3. The application of the star-shaped compound carrying the dense charges as the bactericide of claim 1, wherein the preparation method of the star-shaped compound carrying the dense charges comprises the following steps:

adding trimethylolpropane-tris (3-aziridinyl propionate) reaction liquid into methylamine or ethylamine aqueous solution or long-chain fatty primary amine ethanol solution and an acid catalyst to perform aziridine ring-opening reaction, and reacting at 40-70 ℃ for 5-7 h;

under the alkalescent condition, adding 3-chloro-2-hydroxypropyl-trimethyl ammonium chloride aqueous solution into the reactant to carry out quaternization reaction, and reacting for 4-8 h at 50-70 ℃; removing insoluble substances after the reaction is finished, concentrating the reaction solution, purifying and separating the product by using a toluene column chromatography, and drying in vacuum until the weight is constant to obtain the product.

4. Use of a star-shaped charge-dense compound as fungicide according to claim 3 characterized in that in the aziridine ring-opening reaction the trimethylolpropane-tris (3-aziridinylpropionate) and methylamine or ethylamine are in a molar ratio of 1: 3.

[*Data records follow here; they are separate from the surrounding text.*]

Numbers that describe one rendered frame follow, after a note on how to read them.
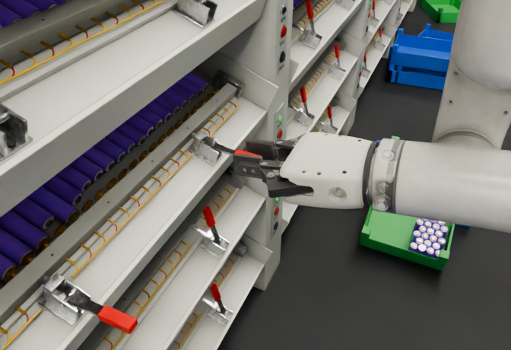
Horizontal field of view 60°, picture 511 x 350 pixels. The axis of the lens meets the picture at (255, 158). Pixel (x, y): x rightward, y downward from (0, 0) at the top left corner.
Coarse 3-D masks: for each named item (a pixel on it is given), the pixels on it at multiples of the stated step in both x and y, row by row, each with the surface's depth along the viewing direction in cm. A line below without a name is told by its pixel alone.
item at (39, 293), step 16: (224, 112) 69; (208, 128) 65; (176, 160) 59; (160, 176) 56; (128, 208) 51; (112, 224) 49; (96, 240) 47; (80, 256) 46; (64, 272) 44; (32, 304) 41; (16, 320) 40; (0, 336) 39
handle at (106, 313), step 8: (72, 296) 41; (80, 296) 41; (72, 304) 41; (80, 304) 40; (88, 304) 40; (96, 304) 40; (88, 312) 40; (96, 312) 40; (104, 312) 39; (112, 312) 39; (120, 312) 39; (104, 320) 39; (112, 320) 39; (120, 320) 39; (128, 320) 39; (136, 320) 39; (120, 328) 39; (128, 328) 38
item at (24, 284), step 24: (216, 96) 67; (192, 120) 62; (168, 144) 57; (144, 168) 53; (120, 192) 50; (96, 216) 47; (72, 240) 44; (48, 264) 42; (72, 264) 44; (24, 288) 40; (0, 312) 38; (24, 312) 40
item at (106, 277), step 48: (240, 96) 73; (144, 144) 59; (240, 144) 66; (96, 192) 52; (144, 192) 54; (192, 192) 56; (144, 240) 50; (0, 288) 41; (96, 288) 44; (48, 336) 40
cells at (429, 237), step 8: (416, 224) 108; (424, 224) 107; (432, 224) 108; (440, 224) 106; (416, 232) 106; (424, 232) 106; (432, 232) 105; (440, 232) 105; (416, 240) 105; (424, 240) 105; (432, 240) 104; (440, 240) 104; (408, 248) 107; (416, 248) 104; (424, 248) 103; (432, 248) 103; (440, 248) 105; (432, 256) 105

5. The application of the star-shaped compound carrying dense charges as the bactericide of claim 3, wherein in the aziridine ring-opening reaction, the acidic catalyst is 85% by mass of phosphoric acid aqueous solution, and the amount of the acidic catalyst is 1% of the total mass of the raw materials.

6. The application of the star-shaped compound carrying dense charges as the bactericide of claim 3, wherein in the quaternization reaction, the pH value is 9-10 under the weak alkaline condition, and the reaction solution is K₂CO₃And adjusting to alkalescence.

7. Use of a star-shaped compound carrying a dense charge as fungicide according to claim 3 characterized in that the amount of substance of 3-chloro-2-hydroxypropyl-trimethylammonium chloride in quaternization is 6 times that of trimethylolpropane-tris (3-aziridinylpropionate).